Cabe ressaltar que a ideia de delegar um cidadão comum a função de juiz de fato, implica deixar que a sociedade decida se o possível criminoso representa ou não risco para o convívio social, mesmo que este tenha incidido no tipo penal. Esta decisão, além de ser influenciada pelas provas documentais e orais juntadas ao processo, está diretamente ligada ao desempenho do promotor de justiça e do advogado/defensor público na fase dos debates. Esses profissionais, capacitados para suas respectivas funções, detêm o dever de direcionar o conselho de sentença a tomar uma decisão. Na prática, muitos processos possuem extenso volume e são complexos, pois, na busca pela verdade real, demandam esforço por parte de peritos e investigadores da polícia na produção de grande quantidade de provas e conclusões que nem sempre são suficientes para ligar o acusado aos fatos. Some-se a isso, a missão de passar todas essas informações, muitas vezes recolhidas e analisadas por meses, em debates orais que duram algumas horas. Não resta dúvida, portanto, quanto a difícil tarefa desempenhada em plenário, tanto pelos jurados quanto pelas partes.

 

Da Influência Exercida pelos Profissionais do Direito

 

Exposta estas considerações, infere-se que os cidadãos que compõem o júri não têm a capacidade de ler, na íntegra, os autos, até mesmo porque, conforme já exposto, não seriam capazes, em sua maioria, de entender o linguajar técnico inerente ao processo, logo o juiz, assim como a parte contrária, deve fiscalizar o andamento e as afirmações colocadas em debate, a fim de evitar que falsos dados ou afirmações desleais sejam postas à apreciação no tribunal, pois, uma má influência pode desencadear em uma decisão injusta para acusado. Uma vez que os jurados dispõem da faculdade de absolver o acusado ainda que provado que este tenha praticado o crime, se assim acharem conveniente (obrigatoriedade do quesito genérico sobre a absolvição²), e ainda, considerando que o juiz está vinculado a decisão do conselho de sentença mesmo que discorde de sua decisão depreende-se que todo o trabalho depende de qual parte expõe os fatos com maior clareza e, não com menos importância, com emotividade, pois:

“O quesito genérico da absolvição veio em benefício da defesa, na medida em que corrigiu odiosa falha do sistema anterior, que permitia que o réu fosse condado, mesmo quando a maioria dos jurados pretendesse absolvê-lo, sob diferentes teses. Por maioria, afastava-se a justificativa; também por maioria, o Conselho de Sentença rechaçava a dirimente; em consequência, acabava-se por condenar o réu, conquanto a maioria pretendesse absolve-lo.

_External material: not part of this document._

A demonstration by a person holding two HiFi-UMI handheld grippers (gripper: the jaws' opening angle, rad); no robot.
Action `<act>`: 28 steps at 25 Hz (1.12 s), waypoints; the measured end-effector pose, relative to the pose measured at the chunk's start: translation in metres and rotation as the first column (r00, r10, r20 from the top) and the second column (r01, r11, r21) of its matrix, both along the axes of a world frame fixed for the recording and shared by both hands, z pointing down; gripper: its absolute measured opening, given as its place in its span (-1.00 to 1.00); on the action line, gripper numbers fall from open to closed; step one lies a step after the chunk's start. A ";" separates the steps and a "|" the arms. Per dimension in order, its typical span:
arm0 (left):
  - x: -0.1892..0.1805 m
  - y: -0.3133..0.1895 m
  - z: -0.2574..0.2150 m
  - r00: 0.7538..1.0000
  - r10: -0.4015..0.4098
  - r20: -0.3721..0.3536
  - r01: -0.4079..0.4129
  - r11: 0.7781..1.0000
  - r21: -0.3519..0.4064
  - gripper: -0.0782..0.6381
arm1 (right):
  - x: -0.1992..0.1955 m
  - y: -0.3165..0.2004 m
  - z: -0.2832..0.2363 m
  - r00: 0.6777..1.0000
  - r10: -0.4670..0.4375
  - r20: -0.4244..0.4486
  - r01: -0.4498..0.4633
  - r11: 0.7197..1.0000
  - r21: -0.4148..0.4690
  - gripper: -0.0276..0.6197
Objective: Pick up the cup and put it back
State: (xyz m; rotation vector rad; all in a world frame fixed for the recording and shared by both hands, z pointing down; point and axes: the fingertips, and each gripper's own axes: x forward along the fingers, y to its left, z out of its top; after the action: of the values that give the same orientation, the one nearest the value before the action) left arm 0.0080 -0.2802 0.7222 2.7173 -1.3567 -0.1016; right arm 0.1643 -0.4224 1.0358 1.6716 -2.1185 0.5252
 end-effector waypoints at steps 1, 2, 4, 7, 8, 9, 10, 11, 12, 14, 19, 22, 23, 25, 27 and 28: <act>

Por essa razão, e também a fim de que se mantenha íntegro o princípio constitucional da plenitude da defesa, é imperiosa a conclusão, com respaldo na Súmula 156 do STF, de que a falta do quesito obrigatório conduz a nulidade absoluta. Logo, mesmo que a absolvição não tenha sido defendida em plenário, o quesito deve ser formulado, sob pena de nulidade absoluta.

A sentença absolutória não especificará o motivo da absolvição, a teor do art. 492, inc. II, do CPP. Note-se que o fundamento da sentença absolutória proferida na segunda fase do júri é o art. 492, inc. II, do CPP, e não o art. 386. Esse sim recomenda que o juiz, ao proferir a sentença absolutória, mencione a causa na parte dispositiva. Aquele não.” (MANZANO, pág.651, 2012).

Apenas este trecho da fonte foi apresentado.